Con il secondo motivo di ricorso l’agenzia delle entrate deduce – ex art. 360 c.p.c., comma 1, n. 5, – omessa motivazione circa un fatto controverso e decisivo per il giudizio. Per non avere la commissione tributaria regionale fornito adeguata motivazione circa l’asserita preclusione all’utilizzo, nella specie, del controllo automatizzato della dichiarazione; nonostante che l’attività di recupero avesse ad oggetto crediti non compensabili non esposti nel quadro RU della dichiarazione dei redditi 2006.

p. 2.2 E’ fondato, con assorbimento dell’ulteriore censura, il primo motivo di ricorso.

Ai sensi del D.P.R. n. 600 del 1973, art. 36 bis, l’Amministrazione finanziaria provvede tra l’altro, avvalendosi di procedure automatizzate, a: “e) ridurre i crediti di imposta esposti in misura superiore a quella prevista dalla legge ovvero non spettanti sulla base dei dati risultanti dalla dichiarazione”.

La norma prevede dunque espressamente il ricorso al controllo automatizzato anche in sede di disconoscimento dei crediti del contribuente, a condizione che i presupposti di tale disconoscimento non derivino da un’attività di natura accertativa o rettificativa, ma emergano “sulla base dei dati risultanti dalla dichiarazione”.

Si è in proposito affermato (Cass. ord. 4360/17) che: “in tema di controlli delle dichiarazioni tributarie, l’attività dell’Ufficio accertatore, correlata alla contestazione di detrazioni e crediti indicati dal contribuente, qualora nasca da una verifica di dati indicati da quest’ultimo e dalle incongruenze dagli stessi risultanti, non implica valutazioni, sicchè è legittima l’iscrizione a ruolo della maggiore imposta ai sensi del D.P.R. n. 600 del 1973, art. 36-bis e del D.P.R. n. 633 del 1972, art. 54-bis, non essendo necessario un previo avviso di recupero”.

Nella motivazione della pronuncia in esame si osserva che: “anche di recente le S. U. di questa Corte hanno ribadito che il procedimento di controllo automatizzato dei dati è eseguito senza alcun intervento diretto degli uffici e in forza delle disposizioni di legge di cui ai ricordati artt. 36 bis e 54 bis può essere attivato nei casi di mancata considerazione dei pagamenti effettuati, errata o incompleta trasmissione e/o ricezione dei dati della dichiarazione, errori di compilazione della dichiarazione da parte del contribuente sanabili e facilmente riconoscibili, errata individuazione del contribuente, incoerenza della dichiarazione, eccedenze di imposta non completamente confermate dal sistema informativo (circ. n. 100/E e n. 143/E del 2000; circ. n. 34/E del 2012 e 21/E del 2013), concludendosi la procedura con un atto liquidatorio ai fini dell’iscrizione a ruolo a titolo definitivo (Cass.
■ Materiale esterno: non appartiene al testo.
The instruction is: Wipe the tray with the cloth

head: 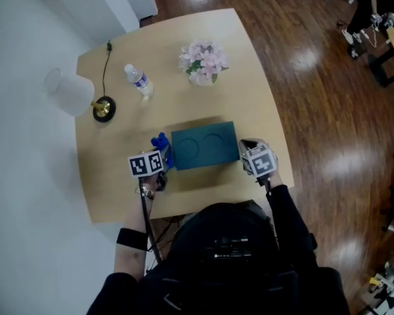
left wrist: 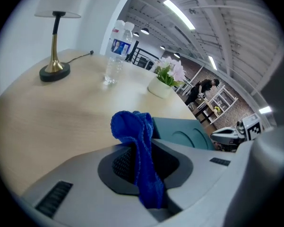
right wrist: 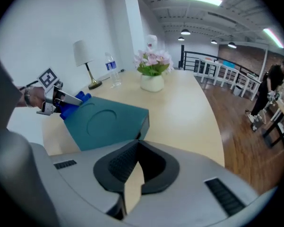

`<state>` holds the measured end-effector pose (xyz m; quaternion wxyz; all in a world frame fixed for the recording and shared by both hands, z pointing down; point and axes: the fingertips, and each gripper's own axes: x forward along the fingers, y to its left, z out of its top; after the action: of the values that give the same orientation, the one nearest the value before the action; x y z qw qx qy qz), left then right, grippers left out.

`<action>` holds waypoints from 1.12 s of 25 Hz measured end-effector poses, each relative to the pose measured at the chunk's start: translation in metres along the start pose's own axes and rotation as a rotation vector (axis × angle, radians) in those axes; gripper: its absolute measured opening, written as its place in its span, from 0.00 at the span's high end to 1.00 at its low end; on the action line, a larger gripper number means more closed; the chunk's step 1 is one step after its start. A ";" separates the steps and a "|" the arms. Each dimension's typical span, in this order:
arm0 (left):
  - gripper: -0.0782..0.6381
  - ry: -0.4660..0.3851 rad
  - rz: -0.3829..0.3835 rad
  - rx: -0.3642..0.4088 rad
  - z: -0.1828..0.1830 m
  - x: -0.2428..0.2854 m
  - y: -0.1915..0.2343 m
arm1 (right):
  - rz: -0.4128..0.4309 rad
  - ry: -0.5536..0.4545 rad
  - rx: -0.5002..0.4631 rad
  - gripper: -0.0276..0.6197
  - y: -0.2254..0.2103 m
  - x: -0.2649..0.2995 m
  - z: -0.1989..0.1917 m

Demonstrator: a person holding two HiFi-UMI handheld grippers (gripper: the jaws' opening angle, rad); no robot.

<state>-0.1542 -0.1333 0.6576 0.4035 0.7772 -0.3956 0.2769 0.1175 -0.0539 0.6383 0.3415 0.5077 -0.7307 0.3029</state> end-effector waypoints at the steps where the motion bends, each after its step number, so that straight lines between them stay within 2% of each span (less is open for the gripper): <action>1: 0.79 -0.008 -0.003 0.021 0.007 -0.001 0.002 | 0.016 -0.032 -0.022 0.95 0.009 -0.004 0.013; 3: 0.79 -0.009 -0.015 0.068 0.019 0.003 0.000 | 0.053 -0.045 -0.081 0.94 0.033 -0.003 0.030; 5: 0.79 -0.005 -0.024 0.101 0.025 0.011 -0.005 | 0.062 -0.008 -0.142 0.94 0.050 0.010 0.034; 7: 0.79 -0.022 -0.028 0.095 0.028 0.018 -0.009 | 0.049 0.041 -0.177 0.94 0.057 0.024 0.029; 10: 0.79 -0.054 -0.055 0.050 0.030 0.022 -0.007 | 0.028 0.069 -0.160 0.94 0.053 0.028 0.024; 12: 0.79 -0.030 -0.088 0.032 0.023 0.024 -0.007 | 0.035 0.063 -0.130 0.94 0.049 0.026 0.027; 15: 0.80 0.031 -0.119 0.024 -0.005 0.023 -0.008 | 0.057 0.067 -0.121 0.94 0.051 0.024 0.029; 20: 0.80 0.069 -0.164 -0.026 -0.063 -0.001 -0.019 | 0.073 0.051 -0.116 0.94 0.055 0.024 0.031; 25: 0.80 0.142 -0.218 0.002 -0.115 -0.028 -0.045 | 0.077 0.042 -0.125 0.94 0.055 0.025 0.029; 28: 0.80 0.145 -0.213 0.028 -0.123 -0.043 -0.053 | 0.081 0.041 -0.130 0.94 0.056 0.025 0.028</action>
<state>-0.1460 0.0072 0.6678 0.4472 0.7984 -0.2766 0.2934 0.0525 -0.0725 0.6366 0.3759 0.4485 -0.7615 0.2787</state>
S.U. n.17758/2016)”. Si aggiunge poi che: “(…) la CTR ha erroneamente ritenuto che l’attività dell’Ufficio correlata alla contestazione di detrazioni e crediti indicati dal contribuente implicasse un’attività valutativa, invece la stessa nascendo da una verifica dei dati indicati dallo stesso contribuente negli anni 2001, 2002 e 2003 e dalle incongruenze dagli stessi risultanti. Sulla base di tali considerazioni, ha dunque errato la CTR nel ritenere non correttamente utilizzato lo strumento di cui ai ricordati artt. 36 bis e 54 bis, potendo peraltro in fase processuale il contribuente pienamente dimostrare l’esistenza dei crediti che l’Ufficio ha disconosciuto sulla base della verifica dei dati esposti dal medesimo nelle dichiarazioni”.

Tale indirizzo interpretativo non contrasta con quanto affermato in altre decisioni, secondo cui: “In tema di accertamenti e controlli delle dichiarazioni tributarie, l’iscrizione a ruolo della maggiore imposta ai sensi del D.P.R. n. 600 del 1973, art. 36 bis, e del D.P.R. n. 633 del 1972, art. 54 bis, è ammissibile solo quando il dovuto sia determinato mediante un controllo meramente cartolare, sulla base dei dati forniti dal contribuente o di una correzione di errori materiali o di calcolo, non potendosi, invece, con questa modalità, risolvere questioni giuridiche, sicchè il disconoscimento, da parte dell’Amministrazione finanziaria, di un credito d’imposta non può avvenire tramite l’emissione di cartella di pagamento avente ad oggetto il relativo importo, senza essere preceduta da un avviso di recupero di credito d’imposta o quanto meno bonario” (Cass. 14949/18; così Cass. 11292/16).

Va infatti considerato che anche quest’ultimo orientamento subordina la legittimità del controllo automatizzato al carattere meramente cartolare ed avalutativo del disconoscimento del credito d’imposta; potendo, quest’ultimo, appunto dipendere sia da una valutazione giuridica ed accertativa di inesistenza ovvero non compensabilità del credito (ipotesi nella quale il controllo automatizzato non è ammesso), sia dal riscontro puramente obiettivo della dichiarazione (ipotesi nella quale esso è invece consentito).

Nel caso di specie, è pacifico che il disconoscimento sia appunto stato operato non per contestazione di merito, ma sul mero riscontro formale di una carenza della dichiarazione reddituale 2006, il cui quadro RU non faceva menzione dei crediti nondimeno utilizzati in compensazione.

Ne segue dunque l’accoglimento del ricorso, con la cassazione della sentenza impugnata.

Non essendo necessari ulteriori accertamenti di fatto e non essendo state dedotte altre questioni controverse (si rileva dalla sentenza della CTR che la società contribuente, non costituitasi nel presente giudizio, aveva contestato la pretesa solo perchè portata direttamente da cartella, e non da previo avviso di accertamento), sussistono i presupposti per la decisione nel merito ex art.384 c.p.c., mediante rigetto del ricorso introduttivo.

Le spese del presente giudizio di legittimità vengono poste a carico della soccombente, con compensazione delle spese di merito stante il delinearsi soltanto in corso di causa del su riportato indirizzo interpretativo.

P.Q.M.

La Corte:

– accoglie il ricorso;

– cassa la sentenza impugnata e decide nel merito mediante rigetto del ricorso introduttivo della società contribuente;

– pone le spese del presente giudizio a carico di quest’ultima, liquidate in Euro 7.800,00 oltre spese prenotate a debito; compensa il merito.

Così deciso in Roma, nella Camera di consiglio della quinta sezione civile, il 23 ottobre 2018.